Türkiye Esnaf ve Sanatkarları Konfederasyonu (TESK) Genel Lideri Bendevi Palandöken, COVID-19 krizinin 2 milyonu aşkın esnaf ve sanatkarın tamamını olumsuz etkilediğini belirtti. Palandöken, “Son alınan önlemlerle birlikte faaliyetleri sadece paket servis ile sınırlanan lokanta, kafe, pastane üzere işletmeler pandemiden en olumsuz etkilenen meslek kümeleri oldu. Kısmen verilen takviyeler sayesinde esnafımız entübe değilse de ağır bakımda. İş yerleri büsbütün açılana ve olağana dönene kadar da esnafın ağır bakımdan çıkması epey güç görünüyor” dedi.
TESK Genel Lideri Bendevi Palandöken’e sorularımız ve karşılıkları şöyle:
Haksız rekabet ve kuralsızlık
• COVID-19 krizi kapıya dayandığı günlerde, yani 11 Mart 2020’ye kadar olan periyotta üyelerinizin, küçük esnafın durumu nasıldı? COVID-19 başladığı günlerde nasıl oldu?
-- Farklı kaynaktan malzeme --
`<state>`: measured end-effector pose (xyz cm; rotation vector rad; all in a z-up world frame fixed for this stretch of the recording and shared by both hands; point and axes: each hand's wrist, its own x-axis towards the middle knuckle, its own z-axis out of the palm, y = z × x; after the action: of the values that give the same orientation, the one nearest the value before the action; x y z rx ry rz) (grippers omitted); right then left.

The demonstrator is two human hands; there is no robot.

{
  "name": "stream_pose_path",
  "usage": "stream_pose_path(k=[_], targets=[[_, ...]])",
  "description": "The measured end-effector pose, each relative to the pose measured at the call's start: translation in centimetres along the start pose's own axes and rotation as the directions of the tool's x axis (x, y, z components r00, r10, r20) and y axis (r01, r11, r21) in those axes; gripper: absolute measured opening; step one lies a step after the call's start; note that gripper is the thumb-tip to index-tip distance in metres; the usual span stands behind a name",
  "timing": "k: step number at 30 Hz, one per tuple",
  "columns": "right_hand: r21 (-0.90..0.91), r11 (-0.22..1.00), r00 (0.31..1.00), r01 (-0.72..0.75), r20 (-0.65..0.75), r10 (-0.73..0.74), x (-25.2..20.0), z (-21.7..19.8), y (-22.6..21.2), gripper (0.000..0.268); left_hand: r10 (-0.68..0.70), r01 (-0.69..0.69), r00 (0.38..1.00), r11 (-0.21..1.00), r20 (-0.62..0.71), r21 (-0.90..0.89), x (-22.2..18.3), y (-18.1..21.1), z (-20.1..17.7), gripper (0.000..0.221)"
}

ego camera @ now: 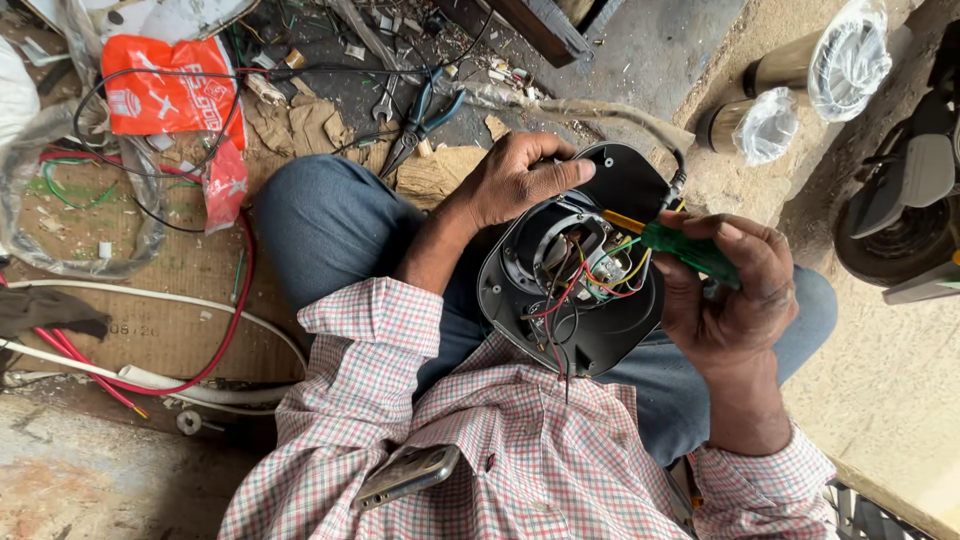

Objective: The person sits cross-legged and uses a screwdriver to adjust wires and components inside a disassembled fan motor housing. They then pick up the fan casing, inspect it, and continue manipulating the internal wiring.

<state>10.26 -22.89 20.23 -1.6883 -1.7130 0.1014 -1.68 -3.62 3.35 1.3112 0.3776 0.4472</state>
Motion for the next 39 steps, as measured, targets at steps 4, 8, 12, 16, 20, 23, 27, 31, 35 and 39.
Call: stream_pose_path(k=[4,8,12,16,20,23,27,31,35,39], targets=[[-0.018,1.000,1.000,0.003,0.003,-0.003,0.5,0.5,-0.1,0.053,0.053,-0.052,0.999,0.998,-0.013,0.025,-0.1,0.4,0.1,0.052],[-0.021,0.999,0.999,0.048,0.011,-0.048,0.9,0.9,0.1,0.052,0.033,-0.033,0.999,0.999,-0.011,0.012,0.0,0.3,0.3,0.053],[-0.031,0.999,0.999,0.029,0.020,-0.028,0.9,0.9,0.2,0.051,0.018,-0.018,1.000,0.999,-0.005,0.049,0.1,0.0,0.2,0.052],[-0.068,0.998,0.999,0.015,0.036,-0.013,0.8,0.7,0.2,0.048,0.033,-0.031,0.999,0.997,-0.020,0.067,0.1,0.0,0.3,0.053],[-0.073,0.997,0.999,0.019,0.049,-0.016,1.1,0.5,-0.1,0.047,0.041,-0.040,0.999,0.998,-0.020,0.056,0.1,-0.1,0.2,0.052],[-0.122,0.992,0.996,0.042,0.077,-0.032,1.4,0.2,-0.4,0.048,0.058,-0.057,0.998,0.998,-0.025,0.035,0.1,-0.2,0.3,0.052],[-0.115,0.992,0.993,0.051,0.108,-0.038,1.9,-0.1,-0.8,0.048,0.056,-0.056,0.998,0.998,-0.020,0.012,0.1,-0.2,0.3,0.049],[0.038,0.999,0.969,0.025,0.244,-0.033,2.4,-0.5,-0.8,0.043,0.036,-0.036,0.999,0.999,-0.005,-0.018,0.0,-0.4,0.2,0.046],[0.106,0.994,0.949,0.032,0.308,-0.063,2.6,-1.2,-0.4,0.044,0.036,-0.036,0.999,0.999,-0.001,-0.019,0.2,-0.4,0.2,0.046],[-0.198,0.977,0.962,0.079,0.272,-0.023,2.4,-1.0,0.6,0.054,0.051,-0.051,0.999,0.999,0.012,-0.009,0.1,-0.3,-0.1,0.048]])
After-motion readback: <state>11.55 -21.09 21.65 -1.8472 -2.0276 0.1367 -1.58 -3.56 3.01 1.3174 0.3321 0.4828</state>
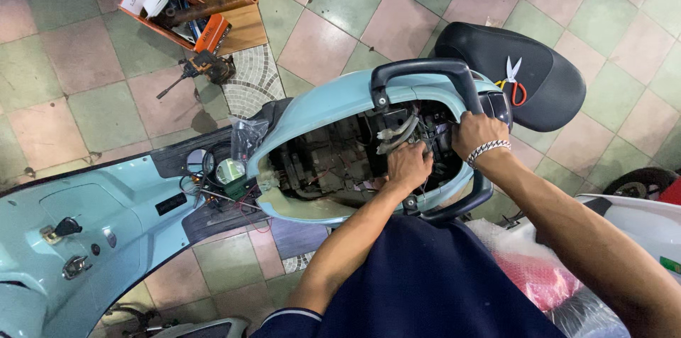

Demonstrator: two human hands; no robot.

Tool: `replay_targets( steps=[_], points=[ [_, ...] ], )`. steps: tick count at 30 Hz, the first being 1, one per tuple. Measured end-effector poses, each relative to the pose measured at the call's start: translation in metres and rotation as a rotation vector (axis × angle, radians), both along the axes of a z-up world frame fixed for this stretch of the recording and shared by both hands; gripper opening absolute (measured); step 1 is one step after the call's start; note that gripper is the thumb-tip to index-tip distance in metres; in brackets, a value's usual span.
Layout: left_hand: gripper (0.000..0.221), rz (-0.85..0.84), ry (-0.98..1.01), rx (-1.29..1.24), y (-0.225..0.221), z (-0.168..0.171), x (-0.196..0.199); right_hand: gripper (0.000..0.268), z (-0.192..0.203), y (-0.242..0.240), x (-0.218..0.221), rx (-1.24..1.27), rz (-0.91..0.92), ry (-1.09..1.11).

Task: The person works on the internal components of a light-blue scooter, using a multimeter to test electrical connections and a screwdriver to manipulate parts within the under-seat compartment. They handle various wires and connectors inside the scooter's body.

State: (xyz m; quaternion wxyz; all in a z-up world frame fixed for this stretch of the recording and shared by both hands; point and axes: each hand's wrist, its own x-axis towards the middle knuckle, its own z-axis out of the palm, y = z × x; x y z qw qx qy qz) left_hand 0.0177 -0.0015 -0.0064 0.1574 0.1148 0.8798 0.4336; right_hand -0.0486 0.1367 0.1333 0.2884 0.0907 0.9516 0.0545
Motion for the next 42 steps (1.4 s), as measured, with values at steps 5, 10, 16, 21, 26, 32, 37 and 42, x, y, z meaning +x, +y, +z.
replay_targets(
  steps=[5, 10, 16, 21, 26, 32, 37, 42],
  points=[
    [0.022, 0.016, -0.057, 0.008, -0.004, 0.020, -0.002, 0.037, 0.017, 0.002, 0.013, -0.039, -0.028, 0.141],
    [0.022, 0.048, -0.021, 0.078, -0.016, 0.060, 0.000, 0.035, 0.049, 0.009, 0.052, -0.132, -0.269, 0.173],
    [0.024, 0.058, 0.007, 0.137, -0.036, 0.117, 0.006, 0.039, 0.052, 0.053, 0.123, -0.564, -0.708, 0.302],
    [0.026, -0.089, -0.103, 0.196, -0.061, 0.145, 0.015, 0.039, 0.040, 0.070, 0.166, -0.981, -1.010, 0.268],
    [0.031, -0.213, -0.174, 0.205, -0.091, 0.178, 0.015, 0.036, 0.057, 0.062, 0.182, -1.322, -1.000, 0.279],
    [0.027, -0.185, -0.102, 0.228, -0.118, 0.225, 0.032, 0.038, 0.070, 0.057, 0.186, -1.608, -0.884, 0.231],
    [0.019, 0.250, -0.071, 0.290, -0.140, 0.243, 0.065, 0.044, 0.072, 0.058, 0.188, -1.782, -0.856, 0.074],
    [0.014, 0.408, -0.011, 0.253, -0.168, 0.251, 0.093, 0.051, 0.076, 0.057, 0.187, -1.967, -0.789, -0.040]
  ],
)
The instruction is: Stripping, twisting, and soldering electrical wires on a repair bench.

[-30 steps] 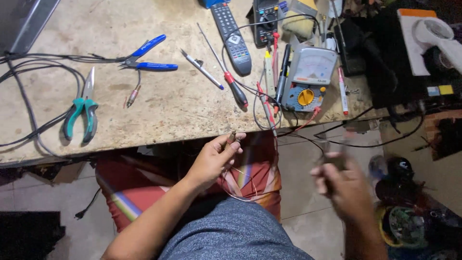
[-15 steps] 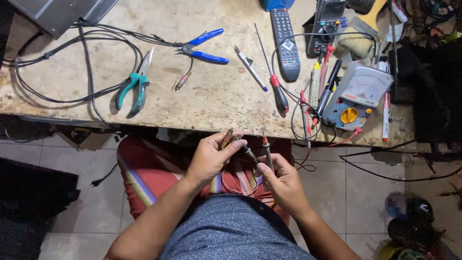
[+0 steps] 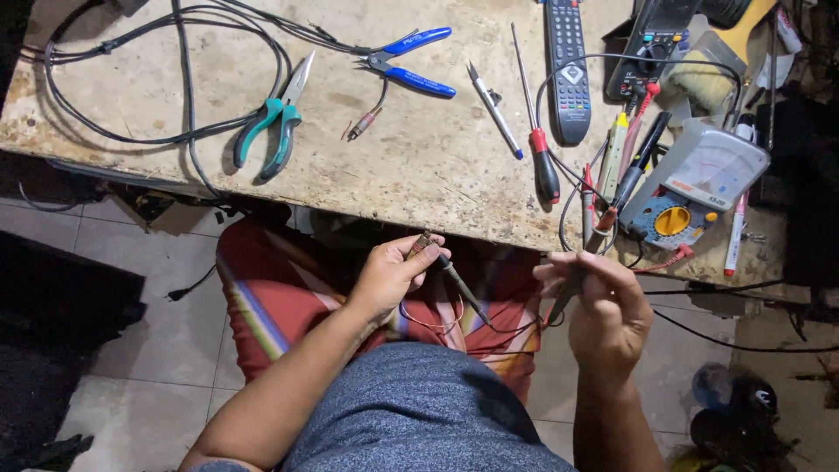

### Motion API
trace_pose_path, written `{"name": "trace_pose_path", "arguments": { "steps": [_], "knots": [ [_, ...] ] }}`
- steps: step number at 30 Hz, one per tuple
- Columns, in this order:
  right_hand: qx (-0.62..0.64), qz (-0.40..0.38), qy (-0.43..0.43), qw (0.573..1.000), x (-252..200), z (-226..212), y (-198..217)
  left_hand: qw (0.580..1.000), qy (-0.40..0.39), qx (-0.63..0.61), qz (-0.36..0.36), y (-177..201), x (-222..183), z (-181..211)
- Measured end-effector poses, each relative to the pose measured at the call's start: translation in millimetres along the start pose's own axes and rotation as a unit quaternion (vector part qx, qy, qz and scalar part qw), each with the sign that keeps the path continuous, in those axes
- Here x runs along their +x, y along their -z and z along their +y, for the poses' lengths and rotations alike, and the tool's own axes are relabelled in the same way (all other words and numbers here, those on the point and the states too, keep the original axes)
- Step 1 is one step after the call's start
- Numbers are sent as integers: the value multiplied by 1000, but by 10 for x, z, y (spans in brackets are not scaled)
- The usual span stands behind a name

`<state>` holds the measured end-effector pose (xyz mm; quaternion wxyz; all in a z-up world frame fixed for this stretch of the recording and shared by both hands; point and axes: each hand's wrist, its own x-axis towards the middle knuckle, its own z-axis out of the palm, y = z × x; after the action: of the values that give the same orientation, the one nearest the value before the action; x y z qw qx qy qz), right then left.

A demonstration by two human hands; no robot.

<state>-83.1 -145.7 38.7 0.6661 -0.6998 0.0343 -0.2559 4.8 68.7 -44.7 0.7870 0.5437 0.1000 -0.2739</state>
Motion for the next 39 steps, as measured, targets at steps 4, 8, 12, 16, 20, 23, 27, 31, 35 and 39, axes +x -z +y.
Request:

COVID-19’dan daha önceki meselelerimizden en değerlisi haksız rekabet ve iş yeri açılışlarındaki kuralsızlık idi. Esnaf ve sanatkârlık maalesef herkesin yaptığı/yapabileceği bir iş olarak bedellendiriliyor. Hiçbir eğitime tabi tutulmadan iş yerlerinin açılması hem ulusal serveti heder ediyor hem de açan kişinin birikimlerini götürüyor. Örneğin bir caddede bir tane simitçi varken çabucak yanına yeni bir tane daha açılması, iki işletmenin de pastadaki hissesini küçültüyor ve işlerini bitiriyor. Bunun önüne geçmek için fizibilite çalışmaları çok iyi yapılmalı. Ustalık evrakı uygulamasının yaygınlaşması sağlanarak bu sayede mesleksel ihtisaslaşmanın önü daha da açılmalı.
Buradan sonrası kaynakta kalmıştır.